- **TASK TO COMPLETE**: Reproduce, please, only the lines from the first line below to the line containing "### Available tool", inclusive.

- **RECORD EXCERPTS**:
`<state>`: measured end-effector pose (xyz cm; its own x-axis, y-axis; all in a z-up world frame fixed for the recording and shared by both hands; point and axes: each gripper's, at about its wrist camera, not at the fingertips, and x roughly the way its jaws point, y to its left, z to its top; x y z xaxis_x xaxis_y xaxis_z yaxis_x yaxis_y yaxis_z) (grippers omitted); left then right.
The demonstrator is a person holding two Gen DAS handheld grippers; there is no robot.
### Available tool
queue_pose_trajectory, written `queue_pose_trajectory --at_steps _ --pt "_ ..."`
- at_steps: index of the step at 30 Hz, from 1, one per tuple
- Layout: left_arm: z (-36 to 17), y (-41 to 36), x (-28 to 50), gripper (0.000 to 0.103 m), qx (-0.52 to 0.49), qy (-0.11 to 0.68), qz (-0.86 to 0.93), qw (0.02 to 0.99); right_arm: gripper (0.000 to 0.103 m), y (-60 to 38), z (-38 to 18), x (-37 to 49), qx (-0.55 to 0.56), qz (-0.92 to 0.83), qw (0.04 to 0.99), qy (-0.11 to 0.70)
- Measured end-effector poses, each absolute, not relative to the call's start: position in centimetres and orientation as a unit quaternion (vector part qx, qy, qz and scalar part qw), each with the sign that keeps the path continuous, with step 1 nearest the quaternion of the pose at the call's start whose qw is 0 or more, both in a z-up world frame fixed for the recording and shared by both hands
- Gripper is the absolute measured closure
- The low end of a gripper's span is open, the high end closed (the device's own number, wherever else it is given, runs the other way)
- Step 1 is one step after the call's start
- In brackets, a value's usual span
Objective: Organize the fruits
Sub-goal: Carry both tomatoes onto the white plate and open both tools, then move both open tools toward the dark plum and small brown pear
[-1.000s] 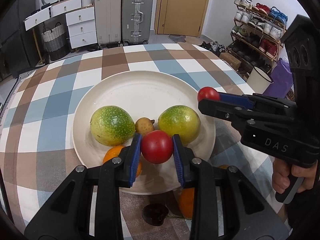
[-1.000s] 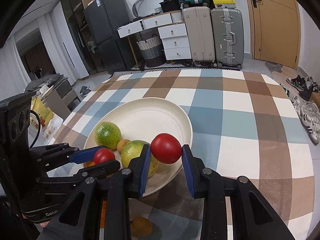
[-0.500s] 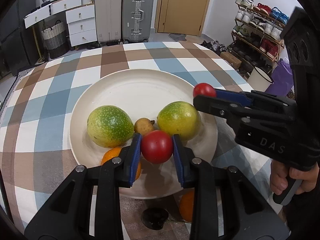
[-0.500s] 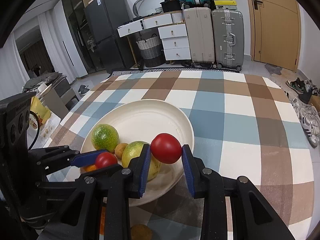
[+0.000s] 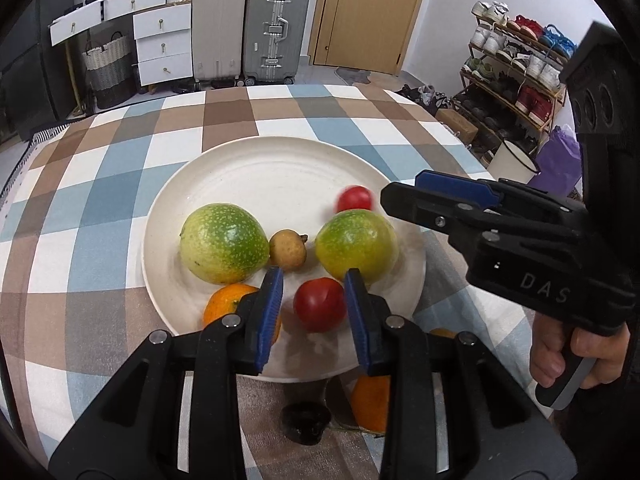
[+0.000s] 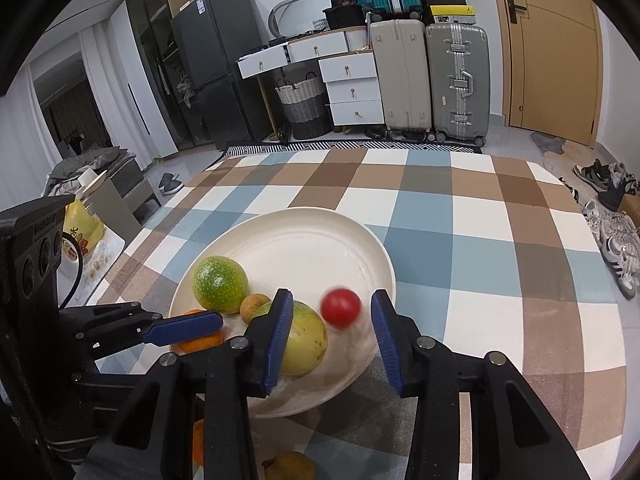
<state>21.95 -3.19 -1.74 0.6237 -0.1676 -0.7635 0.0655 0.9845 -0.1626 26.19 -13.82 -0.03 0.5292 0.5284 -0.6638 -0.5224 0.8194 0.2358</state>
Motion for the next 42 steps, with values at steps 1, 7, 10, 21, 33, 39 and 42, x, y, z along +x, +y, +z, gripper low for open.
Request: queue_pose_trajectory --at_steps 1,7,10,21,33,39,42 --pt "-1.5 -3.0 21.7 0.066 -0.064 0.427 -0.068 0.899 0.055 -14.0 0.2 26.0 0.004 0.299 0.876 0.379" --pt "0.3 -2.5 19.8 0.01 -0.07 0.408 -0.055 0.909 0.013 -15.8 1.4 24.6 0.013 0.282 0.884 0.372" --pt "1.1 -1.8 18.7 0.004 -0.073 0.401 -0.043 0.912 0.005 -16.5 2.0 23.9 0.02 0.283 0.882 0.376" --pt "2.0 1.0 14.9 0.001 -0.073 0.394 0.0 0.916 0.0 -17.6 3.4 20.7 0.01 0.264 0.886 0.382" --pt "0.5 1.8 12.0 0.001 -0.059 0.412 0.021 0.909 0.0 -17.2 2.6 18.7 -0.017 0.259 0.882 0.394" --pt "-0.4 1.7 11.8 0.001 -0.061 0.422 0.021 0.904 0.0 -17.2 2.0 18.1 -0.023 0.257 0.879 0.402" --pt "-0.8 1.6 11.7 0.001 -0.062 0.426 0.019 0.902 0.0 -17.3 1.6 17.9 -0.024 0.255 0.877 0.406"
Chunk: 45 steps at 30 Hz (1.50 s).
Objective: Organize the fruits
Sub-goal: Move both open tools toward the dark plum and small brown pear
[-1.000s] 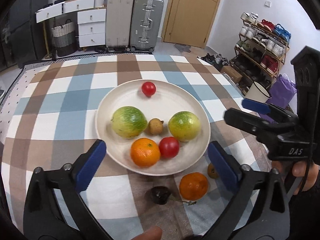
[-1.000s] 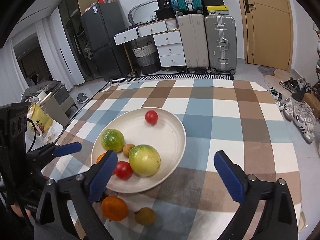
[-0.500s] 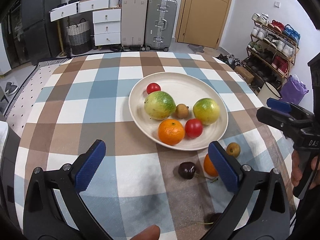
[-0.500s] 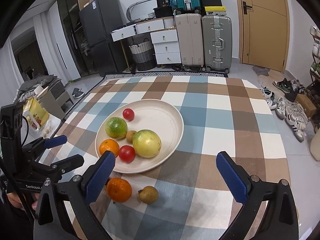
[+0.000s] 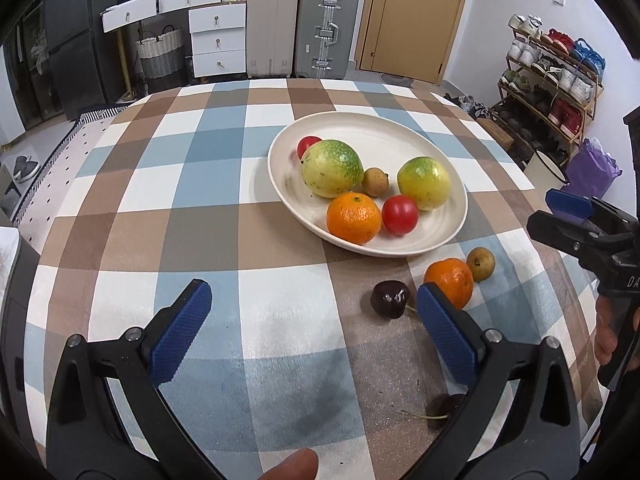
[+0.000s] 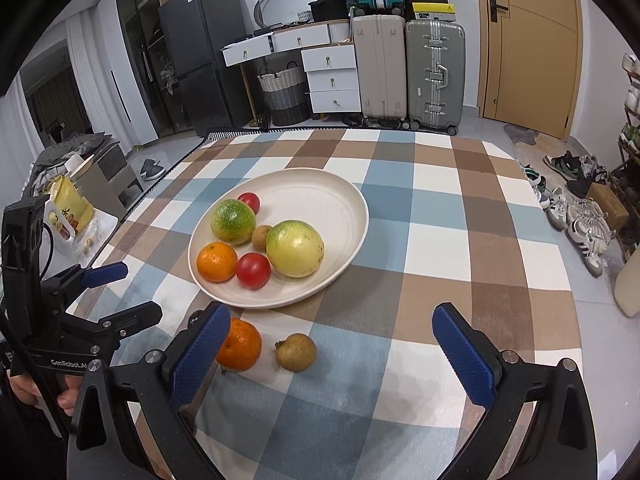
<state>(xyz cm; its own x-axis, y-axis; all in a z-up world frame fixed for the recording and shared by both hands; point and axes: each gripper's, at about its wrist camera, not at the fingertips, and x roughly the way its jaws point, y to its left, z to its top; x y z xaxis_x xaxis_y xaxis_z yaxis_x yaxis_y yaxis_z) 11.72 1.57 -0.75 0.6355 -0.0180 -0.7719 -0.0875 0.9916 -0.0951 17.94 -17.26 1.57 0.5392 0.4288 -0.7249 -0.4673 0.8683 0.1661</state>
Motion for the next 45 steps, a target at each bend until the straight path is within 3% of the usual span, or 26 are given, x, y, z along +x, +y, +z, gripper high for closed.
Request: queue_pose_trajectory --at_steps 37,45 --pt "-5.1 -0.2 15.0 0.001 -0.055 0.476 0.006 0.878 0.002 -16.2 -4.1 17.8 -0.055 0.26 0.849 0.456" --pt "-4.8 -0.4 15.2 0.014 -0.06 0.468 -0.016 0.881 0.02 -16.1 -4.2 17.9 -0.05 0.274 0.846 0.456"
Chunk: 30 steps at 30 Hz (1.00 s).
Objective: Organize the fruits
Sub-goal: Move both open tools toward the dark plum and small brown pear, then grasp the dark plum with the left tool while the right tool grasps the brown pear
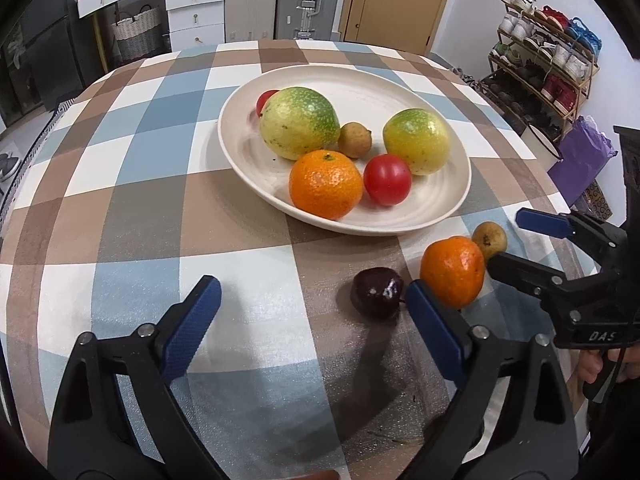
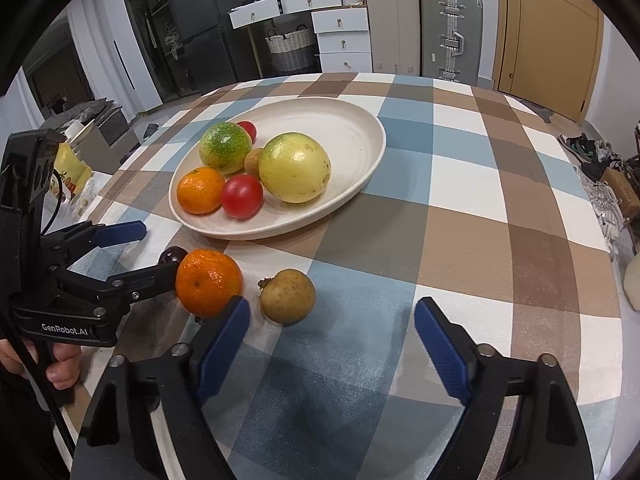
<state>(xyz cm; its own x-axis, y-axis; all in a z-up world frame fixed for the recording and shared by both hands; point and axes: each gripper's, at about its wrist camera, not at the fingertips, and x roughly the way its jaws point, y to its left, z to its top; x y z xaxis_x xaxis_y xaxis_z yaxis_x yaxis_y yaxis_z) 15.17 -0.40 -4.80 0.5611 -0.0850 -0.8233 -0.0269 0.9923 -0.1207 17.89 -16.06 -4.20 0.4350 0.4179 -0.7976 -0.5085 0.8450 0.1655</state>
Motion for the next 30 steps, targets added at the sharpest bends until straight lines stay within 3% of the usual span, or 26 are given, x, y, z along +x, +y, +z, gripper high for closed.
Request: queue_pose_trajectory --at_steps 7,11,14,16,22,30 --pt "-4.5 -1.2 14.7 0.031 -0.052 0.464 -0.043 0.883 0.03 -15.4 -4.3 17.8 -0.056 0.286 0.843 0.453" --pt "-4.4 -1.4 14.6 0.038 -0.053 0.464 -0.048 0.883 0.044 -15.2 -4.3 17.9 -0.054 0.293 0.841 0.452" --pt "-4.3 -1.4 14.4 0.045 -0.059 0.465 -0.057 0.882 0.049 -15.1 -4.3 17.8 -0.054 0.297 0.84 0.451" --pt "-4.3 -1.5 14.3 0.057 -0.064 0.464 -0.067 0.881 0.051 -15.0 -4.3 17.8 -0.054 0.299 0.84 0.449" --pt "-4.3 -1.6 14.0 0.075 -0.085 0.463 -0.091 0.878 0.055 -15.0 -4.3 17.6 -0.052 0.303 0.84 0.447" --pt "-4.1 -1.5 13.7 0.079 -0.093 0.457 -0.094 0.88 0.062 -14.9 -4.2 17.5 -0.048 0.311 0.838 0.446"
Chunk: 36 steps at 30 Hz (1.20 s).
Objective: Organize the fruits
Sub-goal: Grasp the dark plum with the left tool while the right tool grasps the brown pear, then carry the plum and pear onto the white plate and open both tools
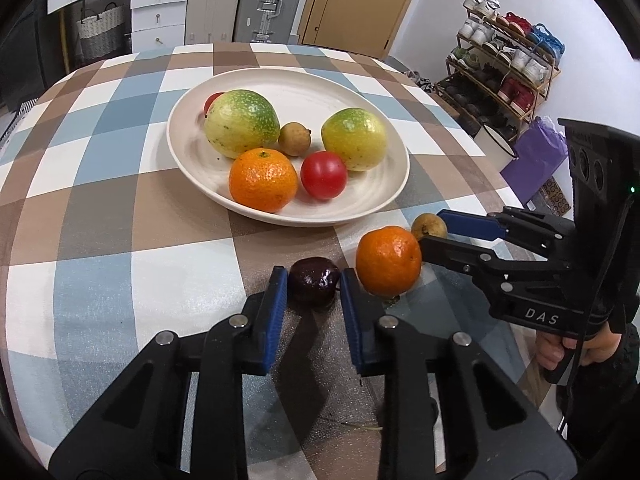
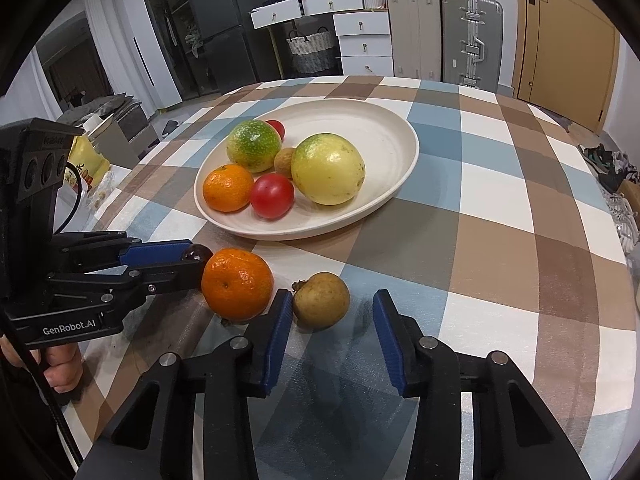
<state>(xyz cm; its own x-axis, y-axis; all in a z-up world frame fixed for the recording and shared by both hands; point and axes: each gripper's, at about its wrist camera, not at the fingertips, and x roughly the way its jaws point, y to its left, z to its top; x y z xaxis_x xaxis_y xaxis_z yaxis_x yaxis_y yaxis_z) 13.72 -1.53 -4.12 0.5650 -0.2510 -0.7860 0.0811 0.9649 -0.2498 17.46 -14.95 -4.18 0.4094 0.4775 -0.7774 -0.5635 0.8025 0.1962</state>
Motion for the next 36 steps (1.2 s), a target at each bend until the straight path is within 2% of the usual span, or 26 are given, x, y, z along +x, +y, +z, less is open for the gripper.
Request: queue_pose_trajectory --at_steps 6,36 --pt "-3.6 -1.0 13.5 0.079 -0.101 0.448 -0.088 0.884 0.073 -15.0 -3.9 17.3 -0.044 0.316 0.839 0.441" --pt "1.8 0.4 13.1 0.079 -0.096 0.383 -0.047 0.918 0.074 -16.0 2.6 16.2 0.004 0.333 0.871 0.362"
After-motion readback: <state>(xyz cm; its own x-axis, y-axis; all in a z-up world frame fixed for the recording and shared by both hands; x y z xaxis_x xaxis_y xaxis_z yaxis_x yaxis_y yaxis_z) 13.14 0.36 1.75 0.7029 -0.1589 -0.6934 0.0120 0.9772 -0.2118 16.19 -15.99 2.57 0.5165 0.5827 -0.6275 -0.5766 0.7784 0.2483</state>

- **SOLUTION TO THE EXERCISE**:
`<state>`: measured end-effector pose (xyz cm; its own x-axis, y-axis; all in a z-up world frame fixed for the recording and shared by both hands; point and axes: each gripper's, at about its wrist camera, not at the fingertips, and x roughly the way its jaws point, y to its left, z to its top; x y z xaxis_x xaxis_y xaxis_z yaxis_x yaxis_y yaxis_z) (grippers omitted); left then right.
The demonstrator is a person holding two Gen DAS handheld grippers; there is no robot.
### Available tool

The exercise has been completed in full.